ASSIGNMENT: Without the pictures, output all of the data exactly.

SUPPLIED MATERIAL:
Content starts

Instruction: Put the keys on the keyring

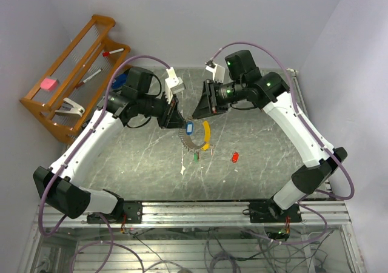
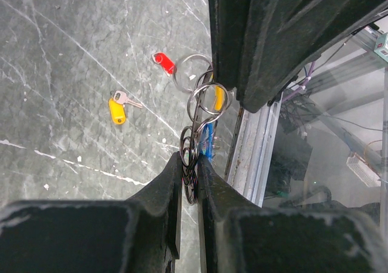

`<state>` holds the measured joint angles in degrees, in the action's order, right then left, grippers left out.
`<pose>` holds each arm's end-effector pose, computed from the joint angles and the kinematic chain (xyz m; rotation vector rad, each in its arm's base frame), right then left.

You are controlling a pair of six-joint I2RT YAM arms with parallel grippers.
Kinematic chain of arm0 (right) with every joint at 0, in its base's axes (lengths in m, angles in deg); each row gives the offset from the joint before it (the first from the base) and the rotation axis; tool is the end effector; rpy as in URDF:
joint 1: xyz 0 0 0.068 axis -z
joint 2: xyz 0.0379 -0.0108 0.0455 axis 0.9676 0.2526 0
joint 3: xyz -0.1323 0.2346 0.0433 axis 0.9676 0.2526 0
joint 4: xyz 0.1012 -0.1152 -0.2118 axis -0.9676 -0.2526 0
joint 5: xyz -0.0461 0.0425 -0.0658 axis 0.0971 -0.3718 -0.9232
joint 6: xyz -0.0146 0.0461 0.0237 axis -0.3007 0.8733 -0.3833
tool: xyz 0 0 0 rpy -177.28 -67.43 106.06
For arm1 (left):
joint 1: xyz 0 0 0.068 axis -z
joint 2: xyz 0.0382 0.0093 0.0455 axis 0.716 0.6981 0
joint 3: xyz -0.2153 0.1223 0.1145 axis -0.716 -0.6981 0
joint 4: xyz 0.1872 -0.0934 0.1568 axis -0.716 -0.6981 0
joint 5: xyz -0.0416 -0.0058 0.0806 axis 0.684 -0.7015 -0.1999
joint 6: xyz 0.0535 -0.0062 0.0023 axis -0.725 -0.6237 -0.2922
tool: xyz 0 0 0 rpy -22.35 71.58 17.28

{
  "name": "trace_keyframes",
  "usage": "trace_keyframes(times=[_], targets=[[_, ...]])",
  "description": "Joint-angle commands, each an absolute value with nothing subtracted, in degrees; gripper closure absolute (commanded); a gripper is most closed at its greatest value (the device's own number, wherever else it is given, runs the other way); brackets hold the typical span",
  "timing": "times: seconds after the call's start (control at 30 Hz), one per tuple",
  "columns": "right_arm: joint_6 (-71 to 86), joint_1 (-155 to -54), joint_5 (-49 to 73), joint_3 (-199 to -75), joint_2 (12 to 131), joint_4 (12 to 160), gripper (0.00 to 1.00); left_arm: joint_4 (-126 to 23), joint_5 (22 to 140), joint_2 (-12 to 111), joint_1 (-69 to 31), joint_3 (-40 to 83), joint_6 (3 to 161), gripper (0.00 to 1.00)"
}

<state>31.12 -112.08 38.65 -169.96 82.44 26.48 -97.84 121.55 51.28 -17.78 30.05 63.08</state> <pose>0.2454 0.2084 0.4342 -0.4690 2.4795 1.2454 0.2308 -0.1527 0.3819 1.1034 1.9422 -1.1558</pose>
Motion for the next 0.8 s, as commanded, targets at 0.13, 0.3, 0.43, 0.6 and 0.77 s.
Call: trace_keyframes(times=[0.13,0.3,0.43,0.6,0.77], targets=[[31.7,-112.2,37.3,-167.4,81.9,29.1,0.76,-97.5,122.5,50.3,-18.0,33.2,63.7,0.93],[31.6,-112.2,36.8,-167.8,82.0,30.0,0.74,-97.4,122.7,50.4,-18.0,33.6,64.0,0.93],[32.2,-112.2,36.7,-167.4,81.9,31.5,0.74,-97.1,122.9,50.5,-18.0,33.5,64.4,0.93],[31.9,-112.2,35.4,-166.1,81.5,32.1,0.82,-96.9,123.2,50.6,-18.1,33.8,64.8,0.93],[32.6,-112.2,35.2,-163.8,80.4,33.7,1.0,-97.2,123.3,50.5,-18.2,34.2,64.7,0.93]])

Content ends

EXERCISE OUTPUT:
Instruction: Put the keys on the keyring


`<state>` holds the measured joint angles in degrees, in the action's order, right then left, grippers left out.
`<pose>` holds each arm's end-effector pose, computed from the joint angles and the kinematic chain (xyz m; rotation vector rad, each in its arm's base frame), right then left.

You are controlling a pair of six-joint I2RT YAM arms with parallel grippers.
Kinematic chain of arm0 (right) with every joint at 0, in its base's axes (lengths in m, angles in deg); each row gives the offset from the joint before it (the first from the base) and the rotation axis; tool is the end effector; rpy as in URDF:
joint 1: xyz 0 0 0.068 axis -z
joint 2: xyz 0.0379 -0.0108 0.0455 axis 0.9676 0.2526 0
joint 3: xyz -0.1323 0.2346 0.0433 axis 0.9676 0.2526 0
joint 4: xyz 0.1012 -0.1152 -0.2118 axis -0.9676 -0.2526 0
joint 5: xyz -0.0461 0.0425 -0.0658 axis 0.0971 -0.3718 -0.9232
joint 6: xyz -0.0146 0.0461 0.0237 axis -0.3007 0.8733 -0.3833
tool: xyz 0 0 0 rpy -177.28 -67.43 106.06
For arm1 (left):
joint 1: xyz 0 0 0.068 axis -z
joint 2: xyz 0.0382 0.0093 0.0455 axis 0.716 0.6981 0
joint 3: xyz -0.2153 0.1223 0.1145 axis -0.716 -0.6981 0
joint 4: xyz 0.1872 -0.0934 0.1568 axis -0.716 -0.6981 0
joint 5: xyz -0.0416 -0.0058 0.0806 axis 0.684 -0.7015 -0.1999
joint 6: xyz 0.0535 -0.0062 0.0023 axis -0.725 -0.6237 -0.2922
tool: xyz 0 0 0 rpy -22.35 71.58 17.28

{
  "name": "trace_keyframes",
  "usage": "trace_keyframes(times=[_], targets=[[_, ...]])",
  "description": "Joint-angle commands, each an absolute value with nothing subtracted, in degrees; gripper closure absolute (commanded); a gripper is most closed at its greatest value (the device's own number, wherever else it is given, runs the other way); brackets hold the typical span",
  "timing": "times: seconds after the call's start (control at 30 Hz), one per tuple",
  "columns": "right_arm: joint_6 (-71 to 86), joint_1 (-155 to -54), joint_5 (-49 to 73), joint_3 (-199 to -75), joint_2 (12 to 131), joint_4 (12 to 160), gripper (0.00 to 1.00); left_arm: joint_4 (-126 to 23), joint_5 (22 to 140), joint_2 (-12 to 111), joint_1 (-69 to 31), joint_3 (-40 to 83), joint_6 (3 to 161), gripper (0.00 to 1.00)"
}

<state>31.12 -112.08 38.65 -169.96 82.44 26.48 -97.84 121.55 51.28 -17.78 30.05 63.08</state> <pose>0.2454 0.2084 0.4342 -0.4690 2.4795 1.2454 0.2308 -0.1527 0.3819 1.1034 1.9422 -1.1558</pose>
Motion for the next 0.8 s, as commanded, targets at 0.13, 0.3, 0.43, 0.6 and 0.77 s.
Call: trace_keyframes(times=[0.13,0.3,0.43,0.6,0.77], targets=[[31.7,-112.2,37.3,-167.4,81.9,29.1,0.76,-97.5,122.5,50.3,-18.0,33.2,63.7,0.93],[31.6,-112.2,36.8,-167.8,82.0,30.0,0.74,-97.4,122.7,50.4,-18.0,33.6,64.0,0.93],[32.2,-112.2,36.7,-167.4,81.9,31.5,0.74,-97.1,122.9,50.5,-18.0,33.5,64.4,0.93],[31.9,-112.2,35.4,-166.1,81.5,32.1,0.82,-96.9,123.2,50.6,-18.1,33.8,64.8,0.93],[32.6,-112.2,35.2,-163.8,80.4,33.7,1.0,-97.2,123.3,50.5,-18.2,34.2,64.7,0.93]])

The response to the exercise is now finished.